Category	Cases	Description
`startup`	4	Interpreter startup overhead
`variables`	8	Variable assignment and expansion
`arithmetic`	6	Math operations
`control`	9	Loops, conditionals, functions
`strings`	8	String manipulation
`arrays`	6	Array operations
`pipes`	6	Pipelines and redirections
`tools`	21	grep, sed, awk, jq
`complex`	7	Real-world scripts
`large`	9	Sustained execution, large scripts
`subshell`	6	Subshell isolation and nesting
`io`	6	File I/O and redirections

Usage

# Build
cargo build -p bashkit-bench --release

# Run with default runners (bashkit + bash)
cargo run -p bashkit-bench --release

# Apples-to-apples cross-runtime comparison (warm interpreter, no per-call fork)
# Use the in-process / persistent-child runners — not the *-cli / just-bash / gbash
# subprocess runners, which mostly measure Node/Go process startup.
cargo run -p bashkit-bench --release -- \
  --runners bashkit,bashkit-js,bashkit-py,just-bash-inproc,gbash-server,bash \
  --save --verbose

# Run every available runner (mix of in-process, persistent-child, subprocess)
cargo run -p bashkit-bench --release -- \
  --runners bashkit,bashkit-cli,bashkit-js,bashkit-py,bash,gbash,gbash-server,just-bash,just-bash-inproc \
  --save --verbose

# Filter by category or name
cargo run -p bashkit-bench --release -- --category large --verbose
cargo run -p bashkit-bench --release -- --filter fibonacci --verbose

# High accuracy run
cargo run -p bashkit-bench --release -- --iterations 50 --warmup 5

# List available benchmarks
cargo run -p bashkit-bench --release -- --list

Options

Option	Description
`--save [file]`	Save results to JSON and Markdown (auto-generates filename if not provided)
`--moniker <id>`	Custom system identifier (e.g., `ci-4cpu-8gb`)
`--runners <list>`	Comma-separated runners (default: `bashkit,bash`)
`--filter <name>`	Run only benchmarks matching substring
`--category <cat>`	Run only specific category
`--iterations <n>`	Iterations per benchmark (default: 10)
`--warmup <n>`	Per-benchmark warmup iterations (default: 2)
`--no-prewarm`	Skip prewarming phase
`--verbose`	Show per-benchmark timing details
`--list`	List available benchmarks

Saved JSON/Markdown reports in crates/bashkit-bench/results/ feed the site /benches page.
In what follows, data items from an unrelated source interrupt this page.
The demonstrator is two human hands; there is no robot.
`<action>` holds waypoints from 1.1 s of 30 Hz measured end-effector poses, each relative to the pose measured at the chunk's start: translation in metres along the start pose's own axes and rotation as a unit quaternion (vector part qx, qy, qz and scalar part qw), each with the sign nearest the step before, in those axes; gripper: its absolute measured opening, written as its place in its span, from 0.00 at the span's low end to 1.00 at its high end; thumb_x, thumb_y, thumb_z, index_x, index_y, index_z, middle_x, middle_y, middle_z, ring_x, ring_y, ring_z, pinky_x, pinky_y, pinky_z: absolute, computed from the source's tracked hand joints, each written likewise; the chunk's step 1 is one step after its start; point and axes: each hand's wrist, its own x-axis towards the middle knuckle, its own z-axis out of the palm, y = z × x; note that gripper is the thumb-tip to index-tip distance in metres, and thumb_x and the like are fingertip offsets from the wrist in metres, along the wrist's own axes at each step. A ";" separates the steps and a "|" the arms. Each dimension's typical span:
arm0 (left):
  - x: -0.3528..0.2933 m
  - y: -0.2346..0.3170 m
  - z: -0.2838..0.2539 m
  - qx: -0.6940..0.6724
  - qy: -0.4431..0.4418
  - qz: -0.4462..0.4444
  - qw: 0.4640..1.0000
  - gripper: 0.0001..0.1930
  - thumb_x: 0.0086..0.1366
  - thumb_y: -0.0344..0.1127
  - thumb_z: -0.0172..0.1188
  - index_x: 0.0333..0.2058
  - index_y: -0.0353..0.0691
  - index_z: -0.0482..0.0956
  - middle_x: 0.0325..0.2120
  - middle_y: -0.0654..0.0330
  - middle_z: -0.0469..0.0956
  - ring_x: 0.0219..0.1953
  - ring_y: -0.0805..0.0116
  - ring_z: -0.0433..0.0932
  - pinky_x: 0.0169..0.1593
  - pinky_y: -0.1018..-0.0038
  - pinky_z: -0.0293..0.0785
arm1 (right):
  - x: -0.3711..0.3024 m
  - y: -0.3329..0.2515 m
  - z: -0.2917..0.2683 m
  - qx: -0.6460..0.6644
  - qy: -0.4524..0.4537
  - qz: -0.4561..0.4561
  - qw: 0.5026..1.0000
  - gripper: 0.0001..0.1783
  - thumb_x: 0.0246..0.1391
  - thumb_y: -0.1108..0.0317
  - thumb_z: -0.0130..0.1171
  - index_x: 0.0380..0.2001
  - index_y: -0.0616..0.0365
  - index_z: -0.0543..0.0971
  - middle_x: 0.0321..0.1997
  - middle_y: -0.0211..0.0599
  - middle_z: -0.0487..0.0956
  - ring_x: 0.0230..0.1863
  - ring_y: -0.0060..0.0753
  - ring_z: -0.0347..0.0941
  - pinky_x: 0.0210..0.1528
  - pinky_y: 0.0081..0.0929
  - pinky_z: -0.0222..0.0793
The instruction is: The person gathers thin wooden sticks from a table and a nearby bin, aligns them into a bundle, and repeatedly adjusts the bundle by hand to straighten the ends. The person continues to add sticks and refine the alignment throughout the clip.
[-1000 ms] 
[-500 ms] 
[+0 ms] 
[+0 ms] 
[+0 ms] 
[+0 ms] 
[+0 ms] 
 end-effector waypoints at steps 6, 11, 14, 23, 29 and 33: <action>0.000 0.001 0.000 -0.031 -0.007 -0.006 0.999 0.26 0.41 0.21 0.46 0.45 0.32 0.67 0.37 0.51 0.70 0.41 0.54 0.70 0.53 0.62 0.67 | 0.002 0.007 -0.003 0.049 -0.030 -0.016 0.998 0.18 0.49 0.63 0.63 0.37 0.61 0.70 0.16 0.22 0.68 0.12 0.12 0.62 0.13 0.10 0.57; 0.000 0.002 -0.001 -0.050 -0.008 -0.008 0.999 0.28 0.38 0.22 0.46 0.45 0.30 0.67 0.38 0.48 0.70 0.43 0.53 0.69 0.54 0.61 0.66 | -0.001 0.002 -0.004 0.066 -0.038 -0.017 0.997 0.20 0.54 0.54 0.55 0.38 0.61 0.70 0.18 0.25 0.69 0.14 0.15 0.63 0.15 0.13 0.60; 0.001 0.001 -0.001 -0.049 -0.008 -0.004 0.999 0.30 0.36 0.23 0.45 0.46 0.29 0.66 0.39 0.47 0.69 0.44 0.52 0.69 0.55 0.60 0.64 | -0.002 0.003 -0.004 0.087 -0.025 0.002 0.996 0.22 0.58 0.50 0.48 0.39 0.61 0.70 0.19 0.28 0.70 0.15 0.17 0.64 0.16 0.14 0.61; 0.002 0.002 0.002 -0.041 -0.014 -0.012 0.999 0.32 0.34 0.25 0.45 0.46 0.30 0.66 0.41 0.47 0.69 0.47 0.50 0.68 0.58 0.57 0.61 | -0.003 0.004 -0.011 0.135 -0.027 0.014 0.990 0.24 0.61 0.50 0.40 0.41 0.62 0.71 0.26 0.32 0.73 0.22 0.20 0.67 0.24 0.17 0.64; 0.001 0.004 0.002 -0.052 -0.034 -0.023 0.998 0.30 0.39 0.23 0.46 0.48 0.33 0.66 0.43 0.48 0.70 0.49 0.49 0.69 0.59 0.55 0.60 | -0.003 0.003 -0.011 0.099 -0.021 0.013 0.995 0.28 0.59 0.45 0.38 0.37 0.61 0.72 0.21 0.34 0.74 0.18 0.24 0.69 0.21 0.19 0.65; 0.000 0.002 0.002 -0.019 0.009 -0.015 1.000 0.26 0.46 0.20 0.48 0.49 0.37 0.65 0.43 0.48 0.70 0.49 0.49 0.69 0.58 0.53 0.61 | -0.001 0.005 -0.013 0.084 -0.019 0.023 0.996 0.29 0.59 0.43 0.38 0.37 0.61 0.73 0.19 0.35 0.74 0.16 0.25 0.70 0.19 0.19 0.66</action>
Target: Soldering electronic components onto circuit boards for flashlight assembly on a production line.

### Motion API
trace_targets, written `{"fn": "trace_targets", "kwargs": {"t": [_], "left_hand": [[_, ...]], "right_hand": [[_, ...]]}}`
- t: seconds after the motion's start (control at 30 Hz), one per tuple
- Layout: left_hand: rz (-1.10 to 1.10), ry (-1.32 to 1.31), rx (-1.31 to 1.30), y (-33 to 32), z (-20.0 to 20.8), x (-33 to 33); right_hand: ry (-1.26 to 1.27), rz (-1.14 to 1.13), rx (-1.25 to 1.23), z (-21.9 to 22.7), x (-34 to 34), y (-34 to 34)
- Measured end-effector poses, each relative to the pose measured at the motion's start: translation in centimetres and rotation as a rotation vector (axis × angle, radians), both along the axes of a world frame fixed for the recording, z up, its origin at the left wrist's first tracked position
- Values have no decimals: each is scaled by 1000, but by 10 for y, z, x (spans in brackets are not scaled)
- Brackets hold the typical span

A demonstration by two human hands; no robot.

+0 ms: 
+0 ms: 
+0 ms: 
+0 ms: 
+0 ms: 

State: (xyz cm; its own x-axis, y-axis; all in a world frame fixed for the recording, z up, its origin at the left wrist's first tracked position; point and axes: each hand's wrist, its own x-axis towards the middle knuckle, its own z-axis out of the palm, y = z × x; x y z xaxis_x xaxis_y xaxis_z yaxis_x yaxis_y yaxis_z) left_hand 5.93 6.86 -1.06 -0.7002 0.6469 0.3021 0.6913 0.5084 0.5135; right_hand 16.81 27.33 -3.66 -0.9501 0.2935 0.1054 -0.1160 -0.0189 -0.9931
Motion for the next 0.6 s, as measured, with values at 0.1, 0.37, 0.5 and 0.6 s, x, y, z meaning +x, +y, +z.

See specs/performance-results.md for the aggregation contract.

Prerequisites

Runner	Setup
`bashkit`	Built automatically (in-process)
`bashkit-cli`	`cargo build -p bashkit-cli --release`
`bashkit-js`	`cd crates/bashkit-js && npm install && npm run build`
`bashkit-py`	`maturin build --release && pip install target/wheels/bashkit-*.whl`
`bash`	Pre-installed on most systems
`gbash`	`go install github.com/ewhauser/gbash/cmd/gbash@latest`
`gbash-server`	Same as gbash (uses JSON-RPC server mode)
`just-bash`	`npm install -g just-bash`
`just-bash-inproc`	Same as just-bash (uses library API)

Methodology

Times measured in nanoseconds using std::time::Instant, displayed in milliseconds
Each benchmark: warmup iterations (not timed) → timed iterations → statistics (mean, stddev, min, max)
Prewarm phase runs first 3 cases to warm up JIT/compilation before actual benchmarks
Output compared against bash reference output; mismatches flagged but don't affect timing
Benchmarks run sequentially — no parallel execution competing for resources
Execution failures count as errors with 1000ms penalty time

Output Files

When using --save, two files are generated in the working directory:

JSON (bench-{moniker}-{timestamp}.json): Machine-readable results
Markdown (bench-{moniker}-{timestamp}.md): Human-readable report

Historical results are stored in results/ as bench-<runner>-<moniker>-<timestamp>.{json,md}.

Not for criterion output. Criterion .md files produced by cargo bench --bench <name> against crates/bashkit/benches/ live in crates/bashkit/benches/results/ instead. Don't mix the two streams.